The prostate and cavernous nerves were surgically excised from male Sprague-Dawley rats. The imaging was carried out using intrinsic fluorescence and scattering properties of the tissues without any exogenous dye or contrast agent. A custom-built MPM, consisting of an Olympus BX61WI upright frame and a modified MRC 1024 scanhead, was used. A femtosecond pulsed titanium/sapphire laser at 780-nm wavelength was used to excite the tissue; laser power under the objective was modulated via a Pockels cell. Second harmonic generation (SHG) signals were collected at 390 (±35nm), and broadband autofluorescence was collected at 380 to 530nm. The images obtained from SHG and from tissue fluorescence were then merged and color coded during postprocessing for better appreciation of details. The corresponding tissues were subjected to hematoxylin and eosin staining for histologic confirmation of the structures.
High-resolution images of the prostate capsule, underlying acini, and individual cells outlining the glands were obtained at varying magnifications. MPM images of adipose tissue and the neural tissues were also obtained. Histologic confirmation and correlation of the prostate gland, fat, cavernous nerve, and major pelvic ganglion validated the findings of MPM.
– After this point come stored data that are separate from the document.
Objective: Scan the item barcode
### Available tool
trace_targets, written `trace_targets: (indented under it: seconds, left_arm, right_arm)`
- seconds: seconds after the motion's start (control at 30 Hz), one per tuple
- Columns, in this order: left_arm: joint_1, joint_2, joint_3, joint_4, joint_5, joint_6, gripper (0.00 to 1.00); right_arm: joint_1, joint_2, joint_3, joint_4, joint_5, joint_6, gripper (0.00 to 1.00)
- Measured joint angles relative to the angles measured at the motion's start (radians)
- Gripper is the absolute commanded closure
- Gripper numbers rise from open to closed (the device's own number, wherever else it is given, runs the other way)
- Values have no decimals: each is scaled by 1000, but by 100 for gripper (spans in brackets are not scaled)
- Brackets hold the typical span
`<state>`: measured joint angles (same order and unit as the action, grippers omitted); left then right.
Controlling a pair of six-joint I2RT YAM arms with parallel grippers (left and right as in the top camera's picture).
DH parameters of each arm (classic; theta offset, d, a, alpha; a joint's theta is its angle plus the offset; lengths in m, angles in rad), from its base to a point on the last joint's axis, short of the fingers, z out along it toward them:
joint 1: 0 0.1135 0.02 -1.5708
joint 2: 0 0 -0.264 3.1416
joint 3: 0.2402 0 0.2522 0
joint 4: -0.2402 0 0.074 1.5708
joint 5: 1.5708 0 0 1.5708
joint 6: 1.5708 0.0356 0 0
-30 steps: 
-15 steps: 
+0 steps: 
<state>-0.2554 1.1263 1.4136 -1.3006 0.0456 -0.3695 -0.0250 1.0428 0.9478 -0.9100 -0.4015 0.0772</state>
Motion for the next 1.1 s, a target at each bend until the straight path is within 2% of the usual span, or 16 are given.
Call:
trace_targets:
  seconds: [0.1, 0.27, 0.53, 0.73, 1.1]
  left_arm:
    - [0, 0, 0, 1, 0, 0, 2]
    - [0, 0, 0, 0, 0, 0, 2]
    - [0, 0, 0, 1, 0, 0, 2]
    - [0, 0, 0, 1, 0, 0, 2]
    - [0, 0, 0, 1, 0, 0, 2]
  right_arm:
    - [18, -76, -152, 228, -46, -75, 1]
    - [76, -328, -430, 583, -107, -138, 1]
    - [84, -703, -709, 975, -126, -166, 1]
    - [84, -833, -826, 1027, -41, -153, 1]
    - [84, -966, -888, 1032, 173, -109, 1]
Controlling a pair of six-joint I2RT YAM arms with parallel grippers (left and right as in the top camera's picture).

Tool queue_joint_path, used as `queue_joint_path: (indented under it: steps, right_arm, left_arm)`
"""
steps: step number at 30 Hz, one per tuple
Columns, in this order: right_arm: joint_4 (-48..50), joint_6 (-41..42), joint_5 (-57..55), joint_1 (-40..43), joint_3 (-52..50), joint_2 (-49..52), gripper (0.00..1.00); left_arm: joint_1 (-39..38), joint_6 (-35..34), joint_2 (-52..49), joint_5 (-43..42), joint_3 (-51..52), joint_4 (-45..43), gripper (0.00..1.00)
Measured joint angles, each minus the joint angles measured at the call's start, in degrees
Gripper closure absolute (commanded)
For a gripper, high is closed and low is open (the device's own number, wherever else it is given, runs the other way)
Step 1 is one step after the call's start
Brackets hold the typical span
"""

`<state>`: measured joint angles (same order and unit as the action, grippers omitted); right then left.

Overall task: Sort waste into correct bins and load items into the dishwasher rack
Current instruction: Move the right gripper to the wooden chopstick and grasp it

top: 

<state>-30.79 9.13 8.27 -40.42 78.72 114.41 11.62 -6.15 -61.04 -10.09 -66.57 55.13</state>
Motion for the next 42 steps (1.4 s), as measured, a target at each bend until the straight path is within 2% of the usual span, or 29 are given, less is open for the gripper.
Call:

Real-time imaging and microscopic resolution of prostate and periprostatic neural tissue using MPM is feasible without the need for any extrinsic labeling agents. Integration of this imaging modality with operative technique has the potential to improve the precision of nerve-sparing prostatectomy.
Radical prostatectomy (RP) for organ-confined prostate cancer is an effective method of treatment but can result in erectile dysfunction in a significant proportion of patients. Although the development of nerve-sparing anatomic retropubic RP has made it possible to reduce the likelihood of postoperative impotence, there is still room for improvement.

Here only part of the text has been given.